Assignment. Nothing in the data may be altered; copy it all exactly.
┌──
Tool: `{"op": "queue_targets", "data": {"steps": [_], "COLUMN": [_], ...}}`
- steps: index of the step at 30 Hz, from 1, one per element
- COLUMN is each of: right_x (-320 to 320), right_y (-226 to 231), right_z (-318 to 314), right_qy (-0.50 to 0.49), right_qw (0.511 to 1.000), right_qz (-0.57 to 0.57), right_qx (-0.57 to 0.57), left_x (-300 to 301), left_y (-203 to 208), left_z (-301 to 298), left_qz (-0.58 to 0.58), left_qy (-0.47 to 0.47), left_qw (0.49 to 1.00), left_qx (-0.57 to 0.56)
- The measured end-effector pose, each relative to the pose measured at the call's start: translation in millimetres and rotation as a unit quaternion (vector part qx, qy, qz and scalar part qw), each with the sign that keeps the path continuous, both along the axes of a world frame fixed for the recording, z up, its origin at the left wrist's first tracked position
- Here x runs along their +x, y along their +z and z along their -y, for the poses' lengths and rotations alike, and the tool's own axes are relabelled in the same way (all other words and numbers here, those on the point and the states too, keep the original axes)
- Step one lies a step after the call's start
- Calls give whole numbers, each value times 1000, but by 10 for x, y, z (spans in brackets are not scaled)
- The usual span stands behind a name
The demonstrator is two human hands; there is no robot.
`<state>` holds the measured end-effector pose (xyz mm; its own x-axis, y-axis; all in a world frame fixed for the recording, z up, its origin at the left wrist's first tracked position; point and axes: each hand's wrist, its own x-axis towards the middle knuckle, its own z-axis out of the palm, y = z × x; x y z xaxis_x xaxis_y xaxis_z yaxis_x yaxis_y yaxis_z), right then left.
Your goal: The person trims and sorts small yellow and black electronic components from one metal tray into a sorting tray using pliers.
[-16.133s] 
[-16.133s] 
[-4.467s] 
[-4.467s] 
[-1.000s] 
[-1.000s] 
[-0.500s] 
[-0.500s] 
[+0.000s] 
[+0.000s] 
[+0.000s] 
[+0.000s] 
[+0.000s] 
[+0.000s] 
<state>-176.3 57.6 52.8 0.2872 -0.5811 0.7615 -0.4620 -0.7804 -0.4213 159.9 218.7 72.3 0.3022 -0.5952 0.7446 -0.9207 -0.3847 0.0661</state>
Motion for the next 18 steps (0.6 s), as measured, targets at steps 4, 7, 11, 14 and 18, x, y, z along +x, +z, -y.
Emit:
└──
Written answer.
Tool: `{"op": "queue_targets", "data": {"steps": [_], "COLUMN": [_], ...}}`
- steps: index of the step at 30 Hz, from 1, one per element
- COLUMN is each of: right_x (-320 to 320), right_y (-226 to 231), right_z (-318 to 314), right_qy (-0.50 to 0.49), right_qw (0.511 to 1.000), right_qz (-0.57 to 0.57), right_qx (-0.57 to 0.57), left_x (-300 to 301), left_y (-203 to 208), left_z (-301 to 298), left_qz (-0.58 to 0.58), left_qy (-0.47 to 0.47), left_qw (0.49 to 1.00), left_qx (-0.57 to 0.56)
- The measured end-effector pose, each relative to the pose measured at the call's start: translation in millimetres and rotation as a unit quaternion (vector part qx, qy, qz and scalar part qw), each with the sign that keeps the path continuous, both along the axes of a world frame fixed for the recording, z up, its origin at the left wrist's first tracked position
- Here x runs along their +x, y along their +z and z along their -y, for the poses' lengths and rotations alike, and the tool's own axes are relabelled in the same way (all other words and numbers here, those on the point and the states too, keep the original axes)
- Step one lies a step after the call's start
- Calls give whole numbers, each value times 1000, but by 10 for x, y, z (spans in brackets are not scaled)
- The usual span stands behind a name
The demonstrator is two human hands; there is no robot.
`<state>` holds the measured end-effector pose (xyz mm; its own x-axis, y-axis; all in a world frame fixed for the recording, z up, its origin at the left wrist's first tracked position; point and axes: each hand's wrist, its own x-axis towards the middle knuckle, its own z-axis out of the palm, y = z × x; x y z xaxis_x xaxis_y xaxis_z yaxis_x yaxis_y yaxis_z), right then left.
Your goal: The person trims and sorts small yellow and black electronic components from one metal tray into a sorting tray using pliers.
[-16.133s] 
[-16.133s] 
[-4.467s] 
[-4.467s] 
[-1.000s] 
[-1.000s] 
[-0.500s] 
[-0.500s] 
[+0.000s] 
[+0.000s] 
[+0.000s] 
[+0.000s] 
[+0.000s] 
[+0.000s] 
<state>-176.3 57.6 52.8 0.2872 -0.5811 0.7615 -0.4620 -0.7804 -0.4213 159.9 218.7 72.3 0.3022 -0.5952 0.7446 -0.9207 -0.3847 0.0661</state>
Motion for the next 18 steps (0.6 s), as measured, targets at steps 4, 7, 11, 14 and 18, x, y, z along +x, +z, -y.
Emit:

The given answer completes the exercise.